» Exercise requirements
The expected answer is the data below, printed verbatim without its pictures.

---------- Data in this exercise ----------

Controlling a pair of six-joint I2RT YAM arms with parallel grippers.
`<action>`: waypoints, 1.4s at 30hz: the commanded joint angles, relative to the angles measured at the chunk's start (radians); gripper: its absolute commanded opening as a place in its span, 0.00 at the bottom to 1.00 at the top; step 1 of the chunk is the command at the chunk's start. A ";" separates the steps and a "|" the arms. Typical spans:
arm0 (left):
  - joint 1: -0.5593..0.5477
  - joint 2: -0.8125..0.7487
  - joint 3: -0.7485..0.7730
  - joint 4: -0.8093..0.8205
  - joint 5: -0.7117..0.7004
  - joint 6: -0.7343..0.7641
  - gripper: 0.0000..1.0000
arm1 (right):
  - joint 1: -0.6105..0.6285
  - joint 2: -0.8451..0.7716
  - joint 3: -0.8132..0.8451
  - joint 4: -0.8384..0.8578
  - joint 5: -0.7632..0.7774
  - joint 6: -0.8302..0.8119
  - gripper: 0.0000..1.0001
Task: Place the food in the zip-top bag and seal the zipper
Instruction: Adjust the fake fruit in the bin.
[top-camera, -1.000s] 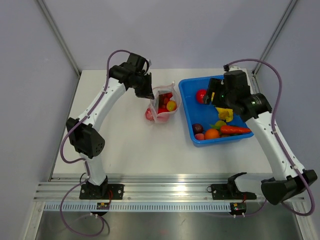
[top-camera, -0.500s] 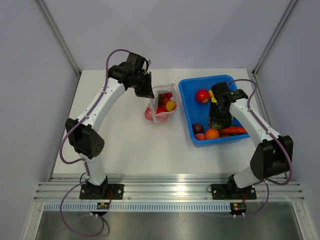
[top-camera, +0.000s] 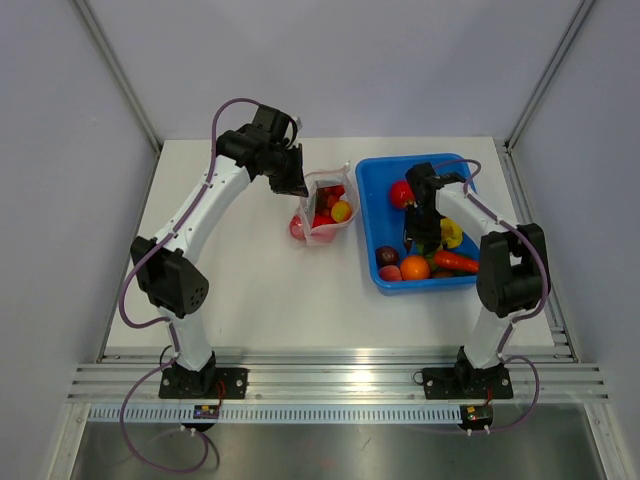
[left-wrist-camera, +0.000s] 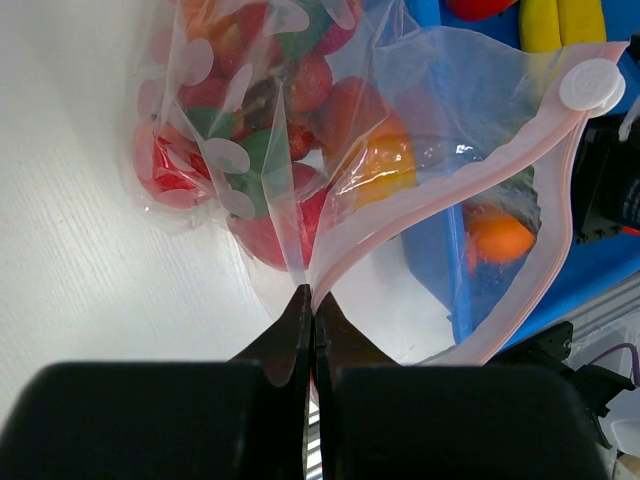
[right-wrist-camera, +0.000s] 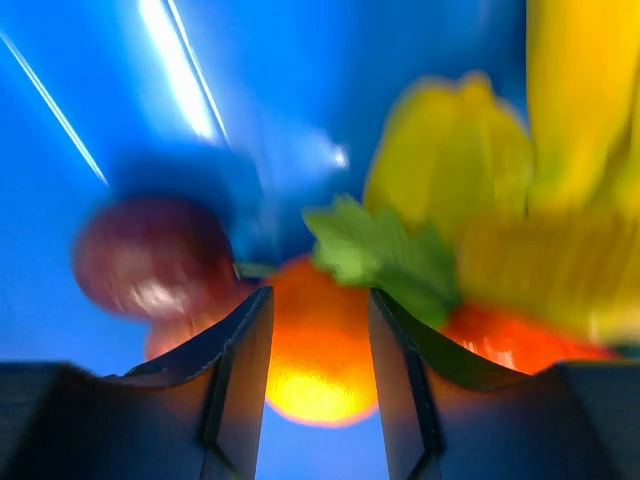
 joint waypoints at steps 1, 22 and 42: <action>-0.001 -0.048 0.032 0.023 -0.006 -0.008 0.00 | -0.001 -0.002 0.029 0.177 0.042 0.023 0.49; -0.002 -0.020 0.033 0.038 0.028 -0.023 0.00 | 0.025 -0.342 -0.164 -0.096 -0.163 0.049 0.70; -0.002 -0.048 -0.011 0.041 0.017 -0.037 0.00 | 0.091 -0.211 -0.360 0.551 0.278 0.137 0.63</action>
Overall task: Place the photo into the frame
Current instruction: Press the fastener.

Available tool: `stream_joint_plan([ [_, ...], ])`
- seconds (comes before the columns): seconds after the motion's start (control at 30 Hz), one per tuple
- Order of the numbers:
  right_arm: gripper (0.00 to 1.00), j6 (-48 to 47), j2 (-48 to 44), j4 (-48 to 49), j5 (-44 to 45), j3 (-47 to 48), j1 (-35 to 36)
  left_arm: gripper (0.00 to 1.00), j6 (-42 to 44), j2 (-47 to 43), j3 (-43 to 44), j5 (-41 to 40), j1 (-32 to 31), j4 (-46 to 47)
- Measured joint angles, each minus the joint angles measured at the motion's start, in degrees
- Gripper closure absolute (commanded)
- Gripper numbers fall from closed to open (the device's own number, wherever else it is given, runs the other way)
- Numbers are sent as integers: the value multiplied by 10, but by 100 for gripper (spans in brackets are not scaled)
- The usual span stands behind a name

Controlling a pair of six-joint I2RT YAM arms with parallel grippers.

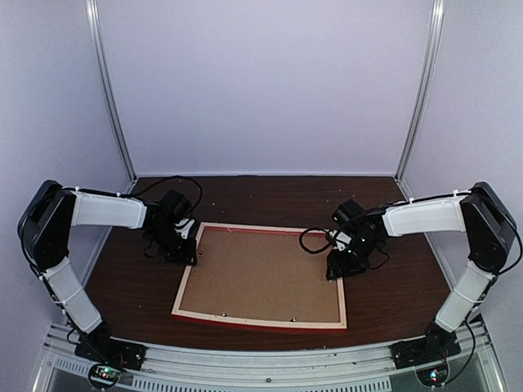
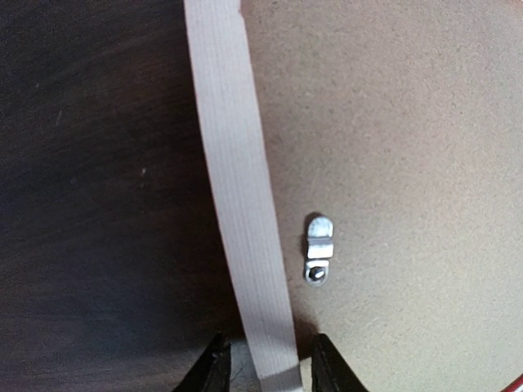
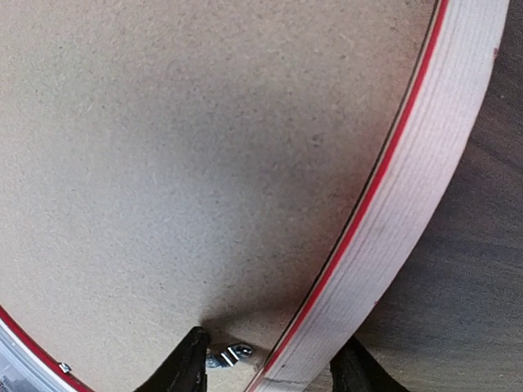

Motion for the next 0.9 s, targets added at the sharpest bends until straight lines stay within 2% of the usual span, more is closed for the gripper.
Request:
stream_joint_plan([
  [0.4,66,-59,16,-49,-13,28,-9,65,0,-1,0,-1,0,-1],
  [0.9,79,-61,27,-64,-28,41,-25,65,0,-1,0,0,0,-3],
])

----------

» Result
Controlling a pair of six-joint I2RT YAM arms with parallel grippers.
`<action>`: waypoints, 1.4s at 30hz: the commanded joint angles, relative to the angles measured at the chunk's start (radians); gripper: its absolute commanded opening as a place in its span, 0.00 at the bottom to 1.00 at the top; step 1 of the chunk is the command at the chunk's start. A ";" separates the steps and a "|" the arms. Typical spans:
arm0 (left):
  - joint 1: -0.5593..0.5477
  - joint 2: -0.8125..0.7487
  - joint 3: -0.7485..0.7730
  - joint 4: -0.8093..0.8205
  - joint 5: -0.7117..0.7004
  - joint 6: -0.7343..0.7641
  - gripper: 0.0000..1.0000
arm1 (right):
  - joint 1: -0.6105..0.6285
  - joint 2: -0.8451..0.7716
  - joint 3: -0.8132..0.8451
  - joint 4: -0.8384..0.8578
  - joint 5: -0.7632..0.7774
  - joint 6: -0.8302..0.8119
  - gripper: 0.0000..1.0001
Task: Place the food in the zip-top bag and seal the zipper
Instruction: Adjust the fake fruit in the bin.
[top-camera, -1.000s] 
[top-camera, -0.500s] 
[top-camera, +0.000s] 
[left-wrist-camera, +0.000s] 
[right-wrist-camera, +0.000s] 
 joint waypoints at steps 1, 22 and 42: <action>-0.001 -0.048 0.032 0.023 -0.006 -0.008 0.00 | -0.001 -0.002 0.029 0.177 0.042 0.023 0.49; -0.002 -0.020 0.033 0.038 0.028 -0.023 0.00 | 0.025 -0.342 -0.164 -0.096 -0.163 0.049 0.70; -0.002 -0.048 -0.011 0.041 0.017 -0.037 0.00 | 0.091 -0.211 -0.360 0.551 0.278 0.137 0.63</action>
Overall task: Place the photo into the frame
Current instruction: Press the fastener.

Available tool: `stream_joint_plan([ [_, ...], ])`
- seconds (comes before the columns): seconds after the motion's start (control at 30 Hz), one per tuple
- Order of the numbers:
  right_arm: gripper (0.00 to 1.00), j6 (-48 to 47), j2 (-48 to 44), j4 (-48 to 49), j5 (-44 to 45), j3 (-47 to 48), j1 (-35 to 36)
  left_arm: gripper (0.00 to 1.00), j6 (-42 to 44), j2 (-47 to 43), j3 (-43 to 44), j5 (-41 to 40), j1 (-32 to 31), j4 (-46 to 47)
- Measured joint angles, each minus the joint angles measured at the motion's start, in degrees
- Gripper closure absolute (commanded)
- Gripper numbers fall from closed to open (the device's own number, wherever else it is given, runs the other way)
- Numbers are sent as integers: the value multiplied by 10, but by 100 for gripper (spans in brackets are not scaled)
- The usual span stands behind a name

Controlling a pair of six-joint I2RT YAM arms with parallel grippers.


Motion for the next 0.9 s, targets added at the sharpest bends until straight lines stay within 2% of the usual span, more is closed for the gripper.
Request:
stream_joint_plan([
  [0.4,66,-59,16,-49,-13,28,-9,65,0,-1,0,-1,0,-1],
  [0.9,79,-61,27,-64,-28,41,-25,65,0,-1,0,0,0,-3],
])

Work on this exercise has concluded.